Set down exactly the lines below, starting at the one that contains "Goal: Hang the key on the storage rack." and ending at the one that contains "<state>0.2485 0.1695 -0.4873", with both of those lines included and nothing else.
^^^^^^^^
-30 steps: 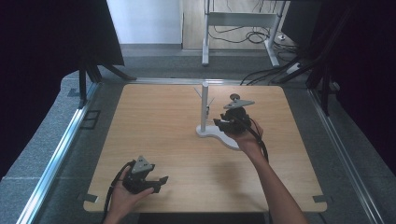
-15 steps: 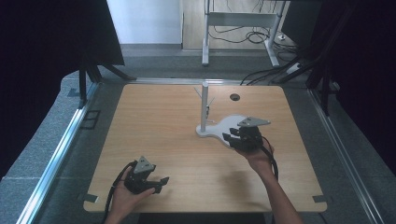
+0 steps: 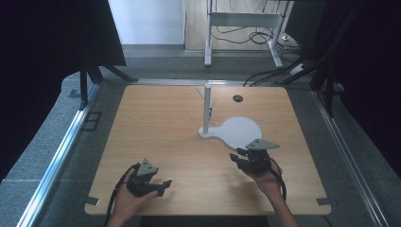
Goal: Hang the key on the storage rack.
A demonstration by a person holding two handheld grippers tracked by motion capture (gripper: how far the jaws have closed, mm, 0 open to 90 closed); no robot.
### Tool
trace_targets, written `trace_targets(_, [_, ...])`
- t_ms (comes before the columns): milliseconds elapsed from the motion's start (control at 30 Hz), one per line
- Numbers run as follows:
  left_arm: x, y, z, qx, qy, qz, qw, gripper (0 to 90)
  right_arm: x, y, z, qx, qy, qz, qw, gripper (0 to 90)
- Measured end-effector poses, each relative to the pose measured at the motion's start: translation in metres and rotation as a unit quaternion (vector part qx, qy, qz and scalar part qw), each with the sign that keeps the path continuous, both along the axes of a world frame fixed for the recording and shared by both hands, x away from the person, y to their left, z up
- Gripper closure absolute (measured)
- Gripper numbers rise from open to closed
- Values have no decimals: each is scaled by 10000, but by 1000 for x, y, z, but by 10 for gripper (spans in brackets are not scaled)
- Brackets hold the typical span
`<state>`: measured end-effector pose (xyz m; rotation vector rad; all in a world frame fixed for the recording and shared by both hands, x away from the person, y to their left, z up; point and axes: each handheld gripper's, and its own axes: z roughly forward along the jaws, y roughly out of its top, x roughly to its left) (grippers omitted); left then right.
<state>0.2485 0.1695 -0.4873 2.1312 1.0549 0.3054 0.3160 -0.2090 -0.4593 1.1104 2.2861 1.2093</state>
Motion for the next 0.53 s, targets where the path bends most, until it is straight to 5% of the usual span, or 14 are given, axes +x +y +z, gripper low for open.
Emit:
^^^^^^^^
Written solution
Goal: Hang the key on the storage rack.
A demonstration by a person holding two handheld grippers tracked by motion capture (gripper: how far the jaws have closed, mm, 0 open to 90 closed); no robot.
### Tool
trace_targets, written `trace_targets(_, [_, ...])`
- t_ms (comes before the columns): milliseconds elapsed from the motion's start (control at 30 Hz), one per line
- Numbers run as follows:
  left_arm: x, y, z, qx, qy, qz, qw, gripper (0 to 90)
  right_arm: x, y, z, qx, qy, qz, qw, gripper (0 to 90)
- Measured end-effector poses, each relative to the pose measured at the motion's start: translation in metres and rotation as a unit quaternion (vector part qx, qy, qz and scalar part qw), each with the sign that keeps the path continuous, both along the axes of a world frame fixed for the recording and shared by both hands, x away from the person, y to their left, z up
- Gripper closure absolute (measured)
- Gripper numbers rise from open to closed
- Values have no decimals: each is scaled by 10000, but by 1000 for x, y, z, but by 10 for gripper (spans in brackets are not scaled)
- Brackets hold the typical span
`<state>`: measured end-effector pose (xyz m; rotation vector rad; all in a world frame fixed for the recording and shared by both hands, x away from the person, y to their left, z up; point and axes: each handheld gripper's, and its own axes: z roughly forward along the jaws, y roughly out of its top, x roughly to its left) (grippers omitted); left then right.
<state>0.2485 0.1695 -0.4873 2.1312 1.0549 0.3054 0.3160 -0.2090 -0.4593 1.1104 2.2861 1.2093</state>

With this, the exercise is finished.